De bestuurder wordt gewaarschuwd:

- door een geluidssignaal, of, afhankelijk van de auto, een trilling van het stuurwiel;

en

- en de indicator van de overschreden streep wordt rood of, afhankelijk van de auto, verschijnt het waarschuwingslampje 5 op het instrumentenpaneel.

Opmerking: bochten kunnen enigszins worden afgesneden zonder dat de functie wordt geactiveerd.

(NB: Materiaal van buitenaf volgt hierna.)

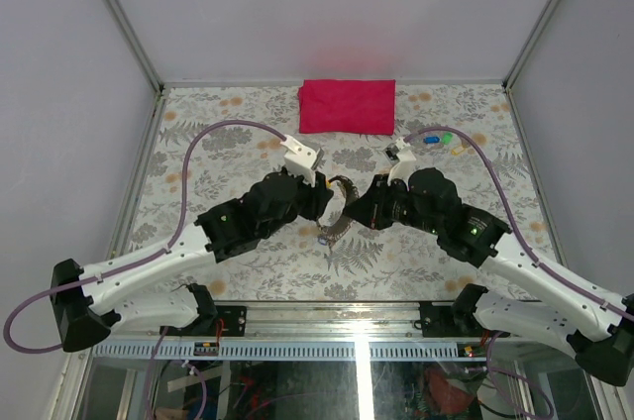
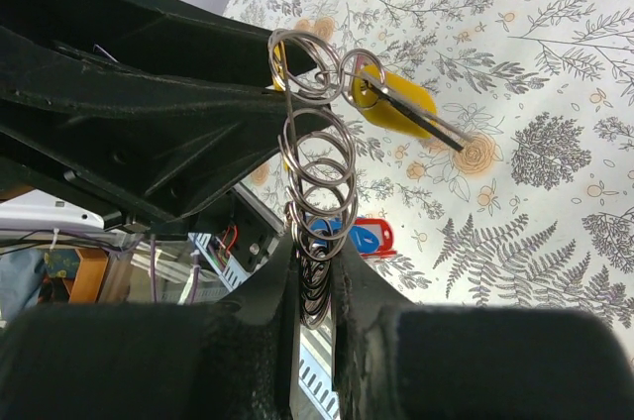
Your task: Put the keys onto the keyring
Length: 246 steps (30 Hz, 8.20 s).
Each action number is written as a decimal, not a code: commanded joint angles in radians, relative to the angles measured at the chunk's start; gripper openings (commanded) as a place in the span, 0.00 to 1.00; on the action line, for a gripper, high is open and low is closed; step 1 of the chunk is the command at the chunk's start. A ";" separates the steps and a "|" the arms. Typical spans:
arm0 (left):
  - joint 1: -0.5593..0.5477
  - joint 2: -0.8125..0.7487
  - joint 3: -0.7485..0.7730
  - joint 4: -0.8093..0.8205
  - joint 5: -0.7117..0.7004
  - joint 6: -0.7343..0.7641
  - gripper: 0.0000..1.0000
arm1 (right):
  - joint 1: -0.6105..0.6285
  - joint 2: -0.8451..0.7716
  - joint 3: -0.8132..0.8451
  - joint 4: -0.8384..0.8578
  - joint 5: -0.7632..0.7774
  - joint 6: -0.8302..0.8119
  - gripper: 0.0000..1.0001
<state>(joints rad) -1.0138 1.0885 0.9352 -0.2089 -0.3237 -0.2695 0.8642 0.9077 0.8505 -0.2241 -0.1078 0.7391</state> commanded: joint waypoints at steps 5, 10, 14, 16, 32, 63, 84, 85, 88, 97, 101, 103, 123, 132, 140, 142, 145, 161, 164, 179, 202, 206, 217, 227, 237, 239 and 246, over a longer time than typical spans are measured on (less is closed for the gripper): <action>-0.001 0.023 0.047 0.081 0.000 0.022 0.11 | 0.012 -0.002 0.052 0.094 -0.061 0.041 0.00; -0.001 0.032 0.053 0.064 -0.013 -0.013 0.00 | 0.013 -0.011 0.053 0.111 -0.066 0.039 0.04; -0.001 0.007 0.028 0.087 -0.027 -0.044 0.00 | 0.013 -0.028 0.067 0.103 -0.053 0.014 0.23; -0.001 -0.016 0.004 0.115 -0.028 -0.047 0.00 | 0.013 -0.044 0.075 0.092 -0.044 -0.011 0.37; -0.001 -0.298 -0.218 0.287 0.192 0.111 0.00 | 0.013 -0.312 0.019 0.051 0.128 -0.295 0.77; 0.153 -0.261 -0.262 0.524 0.919 0.621 0.00 | 0.013 -0.656 -0.254 0.252 -0.122 -0.797 0.57; 0.265 -0.416 -0.359 0.599 0.980 0.469 0.00 | 0.017 -0.390 -0.182 0.448 -0.470 -1.239 0.35; 0.286 -0.421 -0.366 0.614 0.995 0.457 0.00 | 0.021 -0.375 -0.171 0.449 -0.470 -1.243 0.35; 0.348 -0.428 -0.384 0.650 1.045 0.422 0.00 | 0.058 -0.327 -0.147 0.458 -0.453 -1.254 0.33; 0.429 -0.452 -0.423 0.746 1.119 0.343 0.00 | 0.447 -0.225 -0.124 0.501 -0.103 -1.517 0.32; 0.430 -0.467 -0.417 0.726 1.135 0.343 0.00 | 0.476 -0.209 -0.139 0.569 -0.043 -1.568 0.32; 0.431 -0.476 -0.418 0.718 1.137 0.342 0.00 | 0.476 -0.202 -0.139 0.583 -0.029 -1.584 0.32; 0.431 -0.480 -0.407 0.687 1.161 0.334 0.00 | 0.476 -0.113 -0.126 0.692 -0.061 -1.588 0.32; 0.431 -0.480 -0.401 0.682 1.161 0.340 0.00 | 0.476 -0.102 -0.124 0.678 -0.069 -1.580 0.30; 0.430 -0.475 -0.403 0.686 1.162 0.343 0.00 | 0.476 -0.090 -0.123 0.671 -0.069 -1.575 0.30; 0.431 -0.475 -0.401 0.687 1.162 0.343 0.00 | 0.476 -0.087 -0.123 0.669 -0.073 -1.572 0.30; 0.431 -0.479 -0.401 0.682 1.161 0.345 0.00 | 0.476 -0.091 -0.126 0.665 -0.077 -1.569 0.30; 0.431 -0.485 -0.394 0.652 1.148 0.362 0.00 | 0.476 -0.100 -0.128 0.656 -0.108 -1.548 0.34; 0.431 -0.483 -0.394 0.650 1.147 0.362 0.00 | 0.476 -0.106 -0.132 0.662 -0.110 -1.541 0.34; 0.431 -0.483 -0.397 0.650 1.144 0.361 0.00 | 0.477 -0.088 -0.140 0.687 -0.112 -1.524 0.32; 0.430 -0.478 -0.392 0.645 1.137 0.374 0.00 | 0.478 -0.089 -0.126 0.685 -0.085 -1.481 0.15; 0.431 -0.472 -0.388 0.645 1.138 0.376 0.00 | 0.478 -0.097 -0.128 0.688 -0.072 -1.464 0.13; 0.430 -0.456 -0.380 0.649 1.146 0.377 0.00 | 0.478 -0.107 -0.141 0.727 -0.016 -1.456 0.15; 0.431 -0.461 -0.379 0.642 1.144 0.379 0.00 | 0.477 -0.106 -0.131 0.686 -0.005 -1.438 0.06; 0.430 -0.460 -0.351 0.550 1.162 0.398 0.00 | 0.478 -0.136 -0.040 0.539 -0.045 -1.193 0.00; 0.431 -0.454 -0.341 0.520 1.174 0.410 0.00 | 0.478 -0.139 -0.024 0.520 -0.051 -1.153 0.00; 0.429 -0.437 -0.290 0.383 1.214 0.485 0.00 | 0.477 -0.126 0.016 0.483 -0.070 -1.019 0.00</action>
<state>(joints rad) -0.5884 0.6437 0.5827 0.2619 0.8764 0.1509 1.3354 0.8036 0.7921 0.2470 -0.1368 -0.4076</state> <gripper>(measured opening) 0.197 0.017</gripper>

Omstandigheden waarin de functie niet beschikbaar is

- De richtingaanwijzers waren aangezet of zijn ongeveer 4 seconden aan geweest voordat de streep werd overschreden;

- de streep wordt zeer snel overschreden;

- er wordt continu dichtbij een streep gereden;

- ongeveer 4 seconden na het wisselen van baan;

- scherpe bochten;

- slecht zicht;

-...

Als de functie niet beschikbaar is, worden de streepindicatoren 4 of, afhankelijk van de auto, wordt het waarschuwingslampje grijs weergegeven op het instrumentenpaneel.

Afstellen

Op het multimediascherm 2 kiest u Voertuig - Hulp bij het rijden en vervolgens “Instellingen waarschuwing bij verlaten rijstrook”.

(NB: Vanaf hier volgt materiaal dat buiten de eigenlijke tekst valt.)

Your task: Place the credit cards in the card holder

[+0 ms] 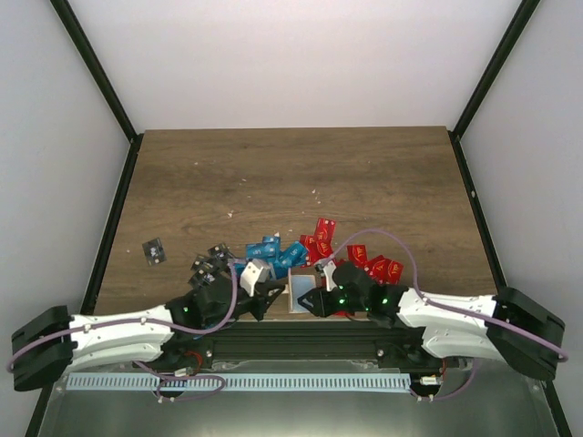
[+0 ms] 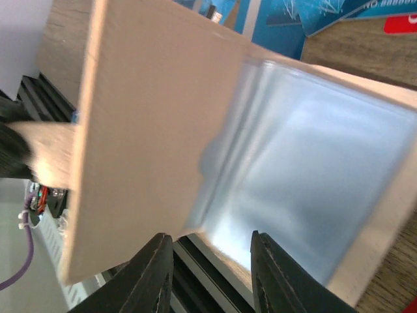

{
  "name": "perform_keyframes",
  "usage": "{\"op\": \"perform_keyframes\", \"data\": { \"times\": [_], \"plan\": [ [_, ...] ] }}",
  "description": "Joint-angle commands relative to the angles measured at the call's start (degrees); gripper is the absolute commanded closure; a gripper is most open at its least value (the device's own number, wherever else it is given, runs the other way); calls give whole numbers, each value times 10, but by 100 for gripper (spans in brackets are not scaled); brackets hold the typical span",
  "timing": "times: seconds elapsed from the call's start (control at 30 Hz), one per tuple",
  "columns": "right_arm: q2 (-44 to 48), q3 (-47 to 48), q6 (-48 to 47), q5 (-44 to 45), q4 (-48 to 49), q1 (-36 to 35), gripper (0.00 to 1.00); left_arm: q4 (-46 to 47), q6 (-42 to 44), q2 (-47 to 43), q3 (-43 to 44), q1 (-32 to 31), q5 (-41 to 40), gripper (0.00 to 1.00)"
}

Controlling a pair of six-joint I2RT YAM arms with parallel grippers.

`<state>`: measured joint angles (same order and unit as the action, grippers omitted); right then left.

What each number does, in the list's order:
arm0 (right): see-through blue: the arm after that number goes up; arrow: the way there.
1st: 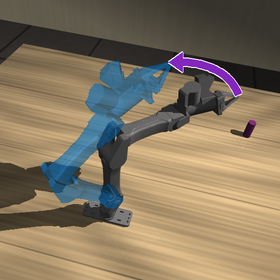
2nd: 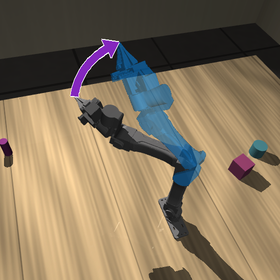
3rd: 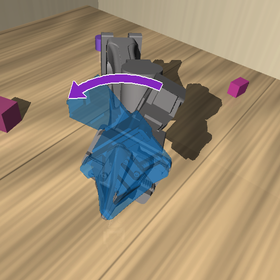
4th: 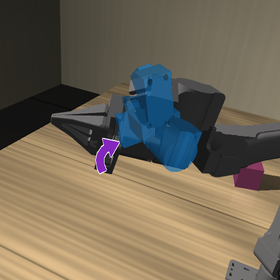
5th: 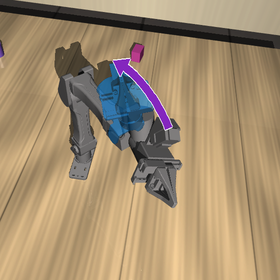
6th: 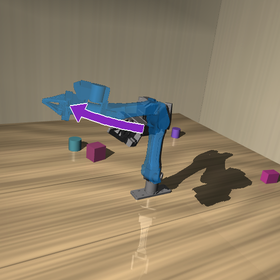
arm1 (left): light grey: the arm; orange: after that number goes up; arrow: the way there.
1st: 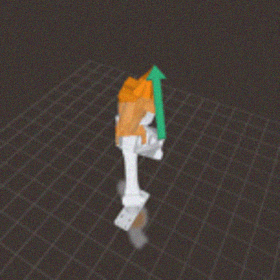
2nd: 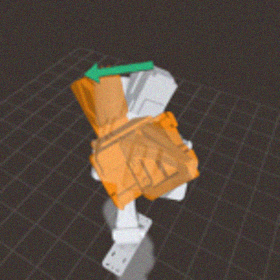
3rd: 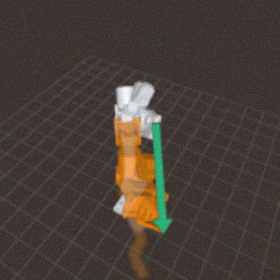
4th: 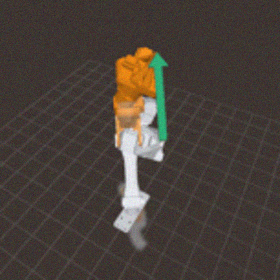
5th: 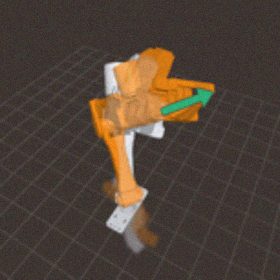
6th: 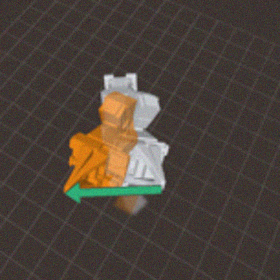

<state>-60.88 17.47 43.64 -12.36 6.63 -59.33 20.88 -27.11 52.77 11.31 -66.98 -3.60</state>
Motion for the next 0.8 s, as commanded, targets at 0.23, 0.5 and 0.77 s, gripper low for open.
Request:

Het menu bevat de volgende opties:

- “Volume”: stel het volume van de waarschuwing af;

- “Intensiteit”: stel de hoeveelheid trilling van het stuurwiel af;

- “gevoeligheid”: pas het gevoeligheidsniveau aan voor de streepdetectie. Selecteer hiervoor:

- “Laag”: streep gedetecteerd bij overschrijding;

- “Gemiddeld”: streep gedetecteerd bij naderen;

- “hoog” streep in de buurt gedetecteerd.

Bij een storing

In geval van een storing worden de indicatoren voor de linker- en rechterstreep of, afhankelijk van de auto, het waarschuwingslampje niet meer weergegeven of blijven deze grijs op het instrumentenpaneel. In sommige gevallen wordt het bericht “Rijbaan alarm controleren” of het waarschuwingslampje © weergegeven op het instrumentenpaneel.

Raadpleeg een merkdealer.

Deze functie is een extra hulp tijdens het rijden. Deze functie kan in geen geval de waakzaamheid en verantwoordelijkheid van de bestuurder vervangen; deze moet altijd de controle over zijn auto behouden.

Werkzaamheden/reparaties van het systeem

- Bij een botsing kan de uitlijning van de camera worden gewijzigd, wat gevolgen kan hebben voor de correcte werking. Schakel de functie uit en neem contact op met een merkdealer.

- Alle werkzaamheden in de buurt van de camera (reparaties, vervangingen, aanpassingen aan de voorruit) moeten worden uitgevoerd door een vakman.

Enkel een merkdealer mag aan het systeem werken.

Storingen van het systeem

Bepaalde omstandigheden kunnen het systeem storen of de correcte werking ervan verhinderen, zoals:

- bedekte voorruit (vuil, ijs, sneeuw, condensatie enzovoort).

- een complexe omgeving (tunnel enzovoort);

- slechte weersomstandigheden (sneeuw, hagel, ijzel enzovoort);

- slecht zicht (nacht, mist enzovoort);

- wegmarkeringen die zijn versleten, geen contrast hebben of ver uit elkaar liggen (strepen gedeeltelijk afgesleten enzovoort);

- verblinding (felle zon, lichten van tegemoetkomende auto’s enzovoort);

- de weg is smal, bochtig of golvend (scherpe bochten enzovoort);

- u rijdt dicht achter een andere auto op dezelfde rijstrook.